„Dieses Thema wurde gerade heute besprochen. Wir sehen, wie das Militärpersonal bereits Unterstützung bei der Beförderung von Patienten und bei medizinischer Versorgung leistet. Das Militär hat das Potenzial bereits erprobt und getestet. Über die Koordinierungszentren gewähren wir mehr Unterstützung bei der Mobilisierung. Wir beauftragten den Oberbefehlshaber unserer Streitkräfte in Europa, ein Reservepotenzial zu ermitteln, wo es Ausrüstung und Einrichtungen gibt, mit denen alle NATO-Länder jene Länder unterstützen können, die mehr Mittel benötigen, um auf die Krise zu reagieren“, sagte Stoltenberg.

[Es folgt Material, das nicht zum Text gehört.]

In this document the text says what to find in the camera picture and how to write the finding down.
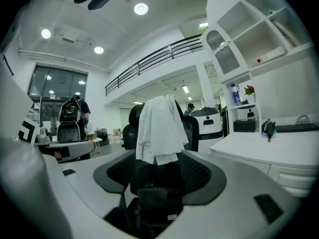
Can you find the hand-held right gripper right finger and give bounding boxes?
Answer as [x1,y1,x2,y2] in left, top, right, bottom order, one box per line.
[159,149,312,239]

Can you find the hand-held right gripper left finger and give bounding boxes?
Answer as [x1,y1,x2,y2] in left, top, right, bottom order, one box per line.
[44,149,141,239]

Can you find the black box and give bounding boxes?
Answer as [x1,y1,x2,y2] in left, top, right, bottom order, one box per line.
[233,119,257,133]

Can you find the wire rack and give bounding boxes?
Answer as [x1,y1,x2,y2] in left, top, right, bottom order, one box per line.
[296,114,310,125]

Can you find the large dark window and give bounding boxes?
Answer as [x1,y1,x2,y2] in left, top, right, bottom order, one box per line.
[26,64,89,102]

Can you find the black keyboard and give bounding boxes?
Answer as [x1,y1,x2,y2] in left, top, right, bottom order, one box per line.
[275,122,319,133]

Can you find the black pouch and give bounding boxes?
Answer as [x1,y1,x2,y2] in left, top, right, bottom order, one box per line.
[261,119,278,143]

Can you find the white rounded robot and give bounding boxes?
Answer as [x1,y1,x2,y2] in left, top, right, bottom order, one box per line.
[189,106,224,154]

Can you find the ceiling air vent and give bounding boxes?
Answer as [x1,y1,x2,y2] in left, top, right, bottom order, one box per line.
[52,24,89,47]

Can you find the black mesh office chair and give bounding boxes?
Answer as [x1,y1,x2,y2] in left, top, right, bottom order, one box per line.
[121,104,146,151]

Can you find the clear water bottle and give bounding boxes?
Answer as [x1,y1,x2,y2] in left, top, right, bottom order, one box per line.
[230,83,242,107]

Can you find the black bag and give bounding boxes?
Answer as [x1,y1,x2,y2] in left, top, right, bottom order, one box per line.
[127,186,185,237]

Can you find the white shelf cabinet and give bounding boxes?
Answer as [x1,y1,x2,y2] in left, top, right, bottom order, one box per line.
[199,0,315,136]

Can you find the white robot behind shelf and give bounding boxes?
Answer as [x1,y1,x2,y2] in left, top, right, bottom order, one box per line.
[236,104,257,120]

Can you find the black balcony railing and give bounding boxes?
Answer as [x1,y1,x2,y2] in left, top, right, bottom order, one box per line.
[104,33,208,97]

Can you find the white cloth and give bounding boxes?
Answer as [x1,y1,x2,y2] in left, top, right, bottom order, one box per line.
[135,94,189,165]

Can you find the leaning books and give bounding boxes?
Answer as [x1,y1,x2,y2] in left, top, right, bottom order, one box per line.
[270,18,301,48]

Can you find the white desk with drawers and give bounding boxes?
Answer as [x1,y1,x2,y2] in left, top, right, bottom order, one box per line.
[208,122,319,198]

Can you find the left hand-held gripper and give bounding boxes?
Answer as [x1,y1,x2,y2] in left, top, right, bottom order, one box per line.
[0,61,97,162]

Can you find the long white box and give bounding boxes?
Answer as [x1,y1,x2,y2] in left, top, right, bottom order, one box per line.
[259,46,286,61]

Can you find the red flowering potted plant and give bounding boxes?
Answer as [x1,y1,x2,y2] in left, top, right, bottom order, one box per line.
[243,85,257,104]

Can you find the round white table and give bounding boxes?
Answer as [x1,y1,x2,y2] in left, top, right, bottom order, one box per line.
[86,136,104,156]

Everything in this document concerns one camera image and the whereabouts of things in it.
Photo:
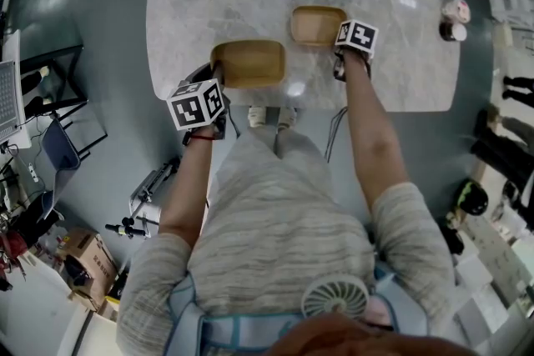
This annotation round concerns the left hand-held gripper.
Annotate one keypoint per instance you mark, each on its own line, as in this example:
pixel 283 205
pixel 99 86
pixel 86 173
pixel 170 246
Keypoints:
pixel 194 106

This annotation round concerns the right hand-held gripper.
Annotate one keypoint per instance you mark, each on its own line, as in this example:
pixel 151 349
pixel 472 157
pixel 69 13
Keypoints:
pixel 359 36

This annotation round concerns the person's right forearm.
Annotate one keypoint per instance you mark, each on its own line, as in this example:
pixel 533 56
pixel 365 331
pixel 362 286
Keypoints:
pixel 371 129

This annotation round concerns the person's left forearm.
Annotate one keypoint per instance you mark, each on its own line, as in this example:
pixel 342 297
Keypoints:
pixel 187 187

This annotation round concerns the person's left beige shoe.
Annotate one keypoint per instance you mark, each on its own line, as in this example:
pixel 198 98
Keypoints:
pixel 258 116

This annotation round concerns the person's beige shoe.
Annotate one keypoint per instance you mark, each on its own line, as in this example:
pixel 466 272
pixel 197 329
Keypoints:
pixel 288 117
pixel 258 116

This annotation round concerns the person's right beige shoe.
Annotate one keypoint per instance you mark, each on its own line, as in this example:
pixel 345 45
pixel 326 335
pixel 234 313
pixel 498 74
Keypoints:
pixel 288 117

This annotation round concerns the dark cup with white lid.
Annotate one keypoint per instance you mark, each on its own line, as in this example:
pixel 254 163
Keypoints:
pixel 452 32

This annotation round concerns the pink patterned cup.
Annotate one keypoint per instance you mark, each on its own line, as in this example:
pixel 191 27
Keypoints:
pixel 456 10

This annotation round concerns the grey metal stand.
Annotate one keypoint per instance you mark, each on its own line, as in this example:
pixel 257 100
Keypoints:
pixel 150 187

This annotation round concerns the dark blue chair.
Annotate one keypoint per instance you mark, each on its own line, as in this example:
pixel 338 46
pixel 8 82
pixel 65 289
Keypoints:
pixel 62 150

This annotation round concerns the person's grey knit outfit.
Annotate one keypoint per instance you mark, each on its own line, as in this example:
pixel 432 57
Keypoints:
pixel 271 229

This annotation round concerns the black helmet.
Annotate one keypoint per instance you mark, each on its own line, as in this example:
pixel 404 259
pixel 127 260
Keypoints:
pixel 471 198

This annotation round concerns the white power strip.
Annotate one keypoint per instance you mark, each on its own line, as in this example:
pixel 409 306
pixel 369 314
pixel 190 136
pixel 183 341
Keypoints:
pixel 33 173

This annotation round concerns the white perforated appliance box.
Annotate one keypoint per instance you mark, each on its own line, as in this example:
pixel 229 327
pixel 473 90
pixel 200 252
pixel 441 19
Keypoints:
pixel 7 100

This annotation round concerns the brown cardboard box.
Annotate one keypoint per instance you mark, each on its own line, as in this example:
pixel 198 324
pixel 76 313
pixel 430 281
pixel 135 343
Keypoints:
pixel 89 250

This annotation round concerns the black bag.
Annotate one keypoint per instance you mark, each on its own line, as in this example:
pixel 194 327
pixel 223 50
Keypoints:
pixel 452 237

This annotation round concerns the white neck fan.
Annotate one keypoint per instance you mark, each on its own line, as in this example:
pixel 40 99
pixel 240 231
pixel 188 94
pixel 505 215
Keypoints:
pixel 336 298

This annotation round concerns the pile of white boxes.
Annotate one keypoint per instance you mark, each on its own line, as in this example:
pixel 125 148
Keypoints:
pixel 473 275

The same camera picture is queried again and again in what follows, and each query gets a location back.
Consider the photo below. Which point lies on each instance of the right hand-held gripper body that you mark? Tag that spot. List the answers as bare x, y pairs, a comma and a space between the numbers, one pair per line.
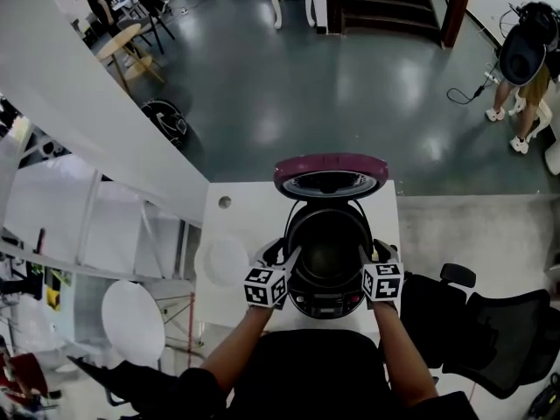
385, 282

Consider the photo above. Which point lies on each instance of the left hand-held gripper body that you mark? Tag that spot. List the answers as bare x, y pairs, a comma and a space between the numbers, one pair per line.
264, 287

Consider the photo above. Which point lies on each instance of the black pot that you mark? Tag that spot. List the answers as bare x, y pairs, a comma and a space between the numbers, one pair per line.
328, 252

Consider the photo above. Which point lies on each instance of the white perforated steamer tray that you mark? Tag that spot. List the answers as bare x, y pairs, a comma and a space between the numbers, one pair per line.
225, 261

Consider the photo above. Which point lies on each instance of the person's right forearm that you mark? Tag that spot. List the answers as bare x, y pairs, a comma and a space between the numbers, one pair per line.
402, 352

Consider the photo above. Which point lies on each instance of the person's left forearm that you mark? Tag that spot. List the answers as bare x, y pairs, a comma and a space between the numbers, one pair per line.
238, 348

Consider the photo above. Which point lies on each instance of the white square table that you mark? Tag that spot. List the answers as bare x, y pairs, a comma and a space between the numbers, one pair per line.
245, 208

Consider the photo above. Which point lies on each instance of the maroon rice cooker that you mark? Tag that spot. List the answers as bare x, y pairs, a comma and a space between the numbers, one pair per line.
330, 164

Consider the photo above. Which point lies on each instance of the person's black shirt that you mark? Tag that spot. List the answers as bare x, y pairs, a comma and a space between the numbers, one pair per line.
315, 374

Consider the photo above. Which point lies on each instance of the black mesh office chair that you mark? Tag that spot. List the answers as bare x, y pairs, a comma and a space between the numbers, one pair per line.
503, 335

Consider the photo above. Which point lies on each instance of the round white side table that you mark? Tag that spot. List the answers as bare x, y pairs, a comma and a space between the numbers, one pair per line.
131, 326

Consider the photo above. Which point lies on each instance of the black round device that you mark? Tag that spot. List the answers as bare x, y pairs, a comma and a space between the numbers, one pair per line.
168, 123

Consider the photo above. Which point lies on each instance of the white cylindrical bin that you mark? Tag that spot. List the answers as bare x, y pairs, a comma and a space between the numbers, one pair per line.
553, 160

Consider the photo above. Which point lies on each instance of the white power strip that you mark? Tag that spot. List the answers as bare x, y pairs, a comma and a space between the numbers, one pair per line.
492, 77

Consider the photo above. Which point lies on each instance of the white ornate stool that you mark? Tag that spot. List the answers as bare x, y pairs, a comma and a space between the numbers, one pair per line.
544, 114

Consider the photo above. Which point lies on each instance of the yellow box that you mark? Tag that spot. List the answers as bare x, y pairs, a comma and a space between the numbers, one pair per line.
52, 298

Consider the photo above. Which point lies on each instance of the white long desk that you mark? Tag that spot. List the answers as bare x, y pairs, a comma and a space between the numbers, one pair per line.
52, 191

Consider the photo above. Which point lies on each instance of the round wooden table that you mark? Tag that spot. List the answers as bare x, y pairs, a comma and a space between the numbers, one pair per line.
118, 42

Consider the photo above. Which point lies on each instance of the white metal frame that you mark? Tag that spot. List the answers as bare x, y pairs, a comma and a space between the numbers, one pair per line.
109, 270

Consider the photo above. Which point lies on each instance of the black metal-frame chair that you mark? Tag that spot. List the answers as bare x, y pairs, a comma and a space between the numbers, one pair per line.
131, 383

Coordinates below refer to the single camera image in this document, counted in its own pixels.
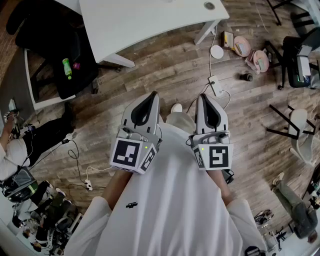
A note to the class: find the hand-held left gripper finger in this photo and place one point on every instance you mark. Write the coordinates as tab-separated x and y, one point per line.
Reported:
156	110
128	112

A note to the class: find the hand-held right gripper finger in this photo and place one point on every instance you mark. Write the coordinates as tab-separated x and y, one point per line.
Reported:
222	120
199	112

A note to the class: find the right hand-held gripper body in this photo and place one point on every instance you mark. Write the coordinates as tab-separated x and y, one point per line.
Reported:
217	155

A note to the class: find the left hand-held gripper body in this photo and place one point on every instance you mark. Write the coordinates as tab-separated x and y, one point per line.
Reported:
125	155

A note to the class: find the person's right forearm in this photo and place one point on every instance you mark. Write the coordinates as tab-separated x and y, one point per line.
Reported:
221	185

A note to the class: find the person's left forearm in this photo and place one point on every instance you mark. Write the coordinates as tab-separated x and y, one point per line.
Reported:
117	187

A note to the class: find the person's beige trouser leg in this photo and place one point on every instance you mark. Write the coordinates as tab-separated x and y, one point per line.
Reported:
181	120

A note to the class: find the person's white shoe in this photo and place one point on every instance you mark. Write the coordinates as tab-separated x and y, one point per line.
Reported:
176	108

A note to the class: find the black box device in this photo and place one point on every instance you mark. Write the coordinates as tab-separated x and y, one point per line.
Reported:
228	176

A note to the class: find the long white power strip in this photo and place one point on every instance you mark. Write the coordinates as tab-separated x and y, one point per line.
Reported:
215	85

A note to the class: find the small white power strip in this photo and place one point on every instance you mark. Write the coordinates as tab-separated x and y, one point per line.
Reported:
88	184

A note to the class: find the small black object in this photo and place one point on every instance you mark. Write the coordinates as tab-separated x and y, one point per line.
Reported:
246	77

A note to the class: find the white round disc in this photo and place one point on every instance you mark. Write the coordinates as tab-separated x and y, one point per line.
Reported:
216	52

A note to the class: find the person's white shirt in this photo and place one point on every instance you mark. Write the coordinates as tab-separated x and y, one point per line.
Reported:
170	200

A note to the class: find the small purple object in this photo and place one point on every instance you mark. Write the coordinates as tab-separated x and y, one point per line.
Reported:
76	66

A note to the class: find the pink plate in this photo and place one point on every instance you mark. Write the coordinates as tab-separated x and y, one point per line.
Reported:
242	45
261	61

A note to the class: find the green plastic bottle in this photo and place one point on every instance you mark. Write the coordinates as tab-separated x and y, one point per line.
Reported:
67	68

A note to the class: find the white mesh office chair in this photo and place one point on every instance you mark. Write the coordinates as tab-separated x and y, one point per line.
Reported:
303	140

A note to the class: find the white desk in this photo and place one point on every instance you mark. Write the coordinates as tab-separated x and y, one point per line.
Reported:
150	25

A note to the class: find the black chair with equipment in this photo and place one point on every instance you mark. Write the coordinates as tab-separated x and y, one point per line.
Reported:
297	62

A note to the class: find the black striped round object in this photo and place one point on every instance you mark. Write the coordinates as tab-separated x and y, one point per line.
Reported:
252	251

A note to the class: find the black office chair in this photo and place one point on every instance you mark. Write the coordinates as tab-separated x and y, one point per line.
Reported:
50	45

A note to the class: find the black stand legs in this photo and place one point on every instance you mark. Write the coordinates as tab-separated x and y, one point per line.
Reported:
276	12

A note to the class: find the black stool frame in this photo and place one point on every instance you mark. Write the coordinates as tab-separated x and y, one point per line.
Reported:
277	131

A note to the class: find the white metal frame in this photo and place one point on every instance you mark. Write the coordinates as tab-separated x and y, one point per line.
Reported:
31	85

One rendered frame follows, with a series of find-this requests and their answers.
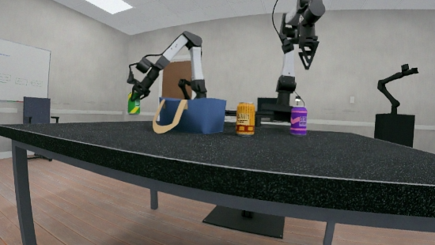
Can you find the green soda can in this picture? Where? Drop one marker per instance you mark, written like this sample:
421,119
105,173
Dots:
133,107

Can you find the blue canvas tote bag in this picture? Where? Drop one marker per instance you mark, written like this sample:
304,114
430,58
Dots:
204,115

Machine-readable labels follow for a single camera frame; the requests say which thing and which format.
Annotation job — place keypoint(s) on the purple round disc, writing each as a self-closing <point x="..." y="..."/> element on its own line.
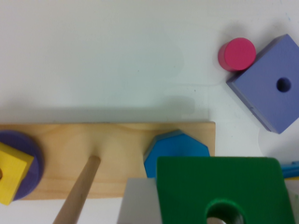
<point x="25" y="144"/>

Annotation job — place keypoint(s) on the green square block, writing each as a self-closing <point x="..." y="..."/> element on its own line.
<point x="235" y="190"/>

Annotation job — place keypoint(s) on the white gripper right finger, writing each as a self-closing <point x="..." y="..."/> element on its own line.
<point x="294" y="199"/>

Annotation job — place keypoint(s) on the wooden peg base board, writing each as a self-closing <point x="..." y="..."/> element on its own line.
<point x="120" y="146"/>

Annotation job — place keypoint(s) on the blue octagon block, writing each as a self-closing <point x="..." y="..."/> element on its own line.
<point x="173" y="144"/>

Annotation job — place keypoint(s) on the small yellow square block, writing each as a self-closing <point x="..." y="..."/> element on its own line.
<point x="14" y="166"/>

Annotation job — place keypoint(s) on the middle wooden peg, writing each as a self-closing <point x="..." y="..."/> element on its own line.
<point x="72" y="207"/>

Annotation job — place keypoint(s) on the pink cylinder block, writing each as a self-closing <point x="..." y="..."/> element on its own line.
<point x="237" y="55"/>

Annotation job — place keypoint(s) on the large purple square block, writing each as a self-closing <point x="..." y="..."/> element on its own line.
<point x="270" y="87"/>

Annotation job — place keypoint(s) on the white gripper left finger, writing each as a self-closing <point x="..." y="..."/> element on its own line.
<point x="140" y="203"/>

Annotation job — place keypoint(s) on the blue square block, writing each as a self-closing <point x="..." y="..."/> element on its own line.
<point x="290" y="170"/>

Er erklärte, dass die Ausbreitung des Coronavirus nicht in allen verbündeten Ländern gleichzeitig erfolge, was bedeutet, dass sich die Arbeitsbelastung der Krankenhäuser in den Ländern ändern werde.

„Der Zeitbedarf wird nicht immer stabil bleiben, der Höhepunkt der Pandemie wird nicht in allen Ländern gleichzeitig eintreten. Daher besteht die Möglichkeit, diese Mittel und Ressourcen zugunsten jener NATO-Länder neu zu verteilen, die diese mehr benötigen. Das ist die Idee“, sagte der Generalsekretär.

Zuvor hatte Stoltenberg mitgeteilt, dass die NATO ihre Unterstützung zur Bekämpfung der Krise angesichts des Coronavirus durch eine verbesserte Koordinierung verstärken werde. In den nächsten zwei Wochen werde ein Treffen der Verteidigungsminister der Allianz abgehalten, um die Bemühungen weiter zu koordinieren und die notwendigen Entscheidungen zu treffen.